PROTECTED JOURNALISTS..
Bugünkü yazımın başlığını bilerek İngilizce attım. Çünkü özellikle bizim meslekte genç kuşakların algı
zihniyeti veya daha doğru bir tanımlamayla algılama yaklaşımı, ilgilenme çekim gücü yabancı terimleri
gördükçe daha da artmakta ve daha fazla dikkatini çekmektedir. O nedenle bugünkü yazımın başlığını
‘Himaye Edilen Gazeteciler’ diye Türkçe değil, ‘Protected Journalists’ şeklinde İngilizce atmayı
yeğledim. Yakın geçmişte yani 80'li yılların sonlarını ve 90'lı yılları hatta 2000’li yılları ilk 10 yıllık
dönemini kast ediyorum; İktidar korumasında daha doğrusu himayesinde gazeteciler vardı. Hem
genelde hem de yerel de bu tip adamlar veya kadınlar sıfatına veya kimliğine ne kadar gazeteci
demek doğruydu ama gazeteci kisvesiyle korunur, kollanır ve de elbette epeyce kullanılırdı. Ama o
yıllarda muhalif bilinen gazeteciler daha fazlaydı yani çoğunluktaydı. O muhalif bilinen gazetecilerin
de bir kısmı keskin muhalif, protest kimlikliydi bir kısmı ise ılımlı, fazla sertleşmeyen, uzlaşmaya
açık tiplerdi. O yıllarda bizim camiamız içerisinde ağzı kalabalık olan, süslü lafları ardı ardına
sıralayıp zararsız biçimde muhalefet eden kimseler hemen parlar, en azından dikkat çekerdi.
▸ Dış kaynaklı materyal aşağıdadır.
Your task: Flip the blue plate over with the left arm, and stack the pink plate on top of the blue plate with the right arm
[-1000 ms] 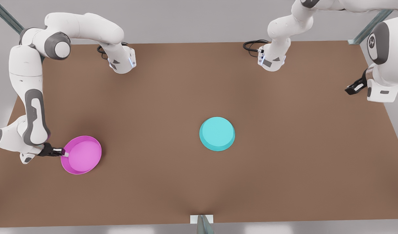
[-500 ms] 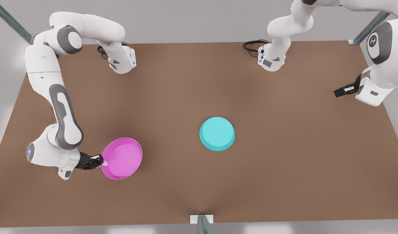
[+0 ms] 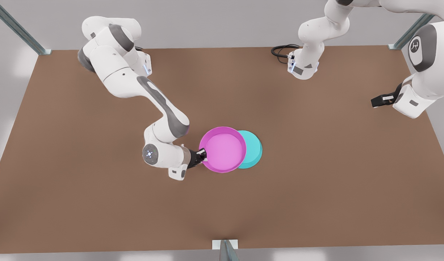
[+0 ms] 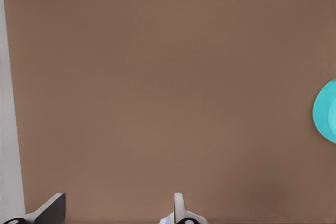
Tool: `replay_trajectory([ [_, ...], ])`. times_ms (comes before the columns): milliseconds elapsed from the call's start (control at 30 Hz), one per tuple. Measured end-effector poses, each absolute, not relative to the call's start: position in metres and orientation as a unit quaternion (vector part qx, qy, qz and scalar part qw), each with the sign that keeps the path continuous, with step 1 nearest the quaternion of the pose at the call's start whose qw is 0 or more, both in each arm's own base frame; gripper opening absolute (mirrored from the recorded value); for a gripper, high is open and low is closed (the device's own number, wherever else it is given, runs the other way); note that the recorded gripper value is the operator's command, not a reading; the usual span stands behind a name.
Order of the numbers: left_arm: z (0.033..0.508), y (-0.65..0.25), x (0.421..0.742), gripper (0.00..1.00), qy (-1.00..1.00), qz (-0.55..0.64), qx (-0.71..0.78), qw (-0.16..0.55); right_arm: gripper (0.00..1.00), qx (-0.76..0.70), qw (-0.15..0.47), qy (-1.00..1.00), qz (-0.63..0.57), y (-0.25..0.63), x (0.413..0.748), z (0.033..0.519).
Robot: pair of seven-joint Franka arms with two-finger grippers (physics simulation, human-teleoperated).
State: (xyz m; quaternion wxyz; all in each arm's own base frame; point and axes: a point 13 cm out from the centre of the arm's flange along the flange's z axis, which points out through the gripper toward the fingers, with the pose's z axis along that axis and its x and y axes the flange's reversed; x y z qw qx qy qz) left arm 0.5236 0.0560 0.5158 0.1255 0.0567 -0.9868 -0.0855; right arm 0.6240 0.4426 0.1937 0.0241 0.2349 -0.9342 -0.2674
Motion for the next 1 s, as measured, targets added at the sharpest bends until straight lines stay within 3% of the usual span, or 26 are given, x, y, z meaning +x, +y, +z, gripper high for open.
replay_trajectory([
  [167, 0.516, 0.056, 0.525, 1.00, -0.987, -0.084, 0.046, 0.126, 0.21, 0.211, 0.037, -0.938, -0.273, 0.491, 0.602, 0.186],
  [867, 0.510, 0.057, 0.531, 1.00, -0.988, -0.080, 0.021, 0.127, 0.21, 0.128, 0.054, -0.955, -0.261, 0.537, 0.576, 0.140],
  [900, 0.509, 0.057, 0.531, 1.00, -0.988, -0.080, 0.021, 0.127, 0.29, 0.126, 0.055, -0.955, -0.261, 0.537, 0.576, 0.139],
  [933, 0.509, 0.057, 0.531, 1.00, -0.989, -0.079, 0.020, 0.127, 1.00, 0.124, 0.056, -0.956, -0.260, 0.537, 0.575, 0.137],
  [1000, 0.509, 0.057, 0.531, 1.00, -0.989, -0.079, 0.019, 0.127, 1.00, 0.121, 0.057, -0.957, -0.257, 0.536, 0.575, 0.136],
])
Gerçi
bu durum kısmen de olsa geçerliliğini halen korumaktadır. Hal böyle olunca dönemsel anlamda acil
kahraman gereksinimi duyan toplum, hemen o tipleri baştacı ederdi. Yani o gibi gazeteciler popüler
oluverirlerdi. Hele ki 1990'lı yıllarla başlayan özel radyo ve televizyonların etkisiyle o popüler
gazeteciler yani toplumun yarattığı o sözde kahramanlar hele ki bir de fiziksel olarak cazibeye
sahipler ise popülerlikleri kat be kat artardı..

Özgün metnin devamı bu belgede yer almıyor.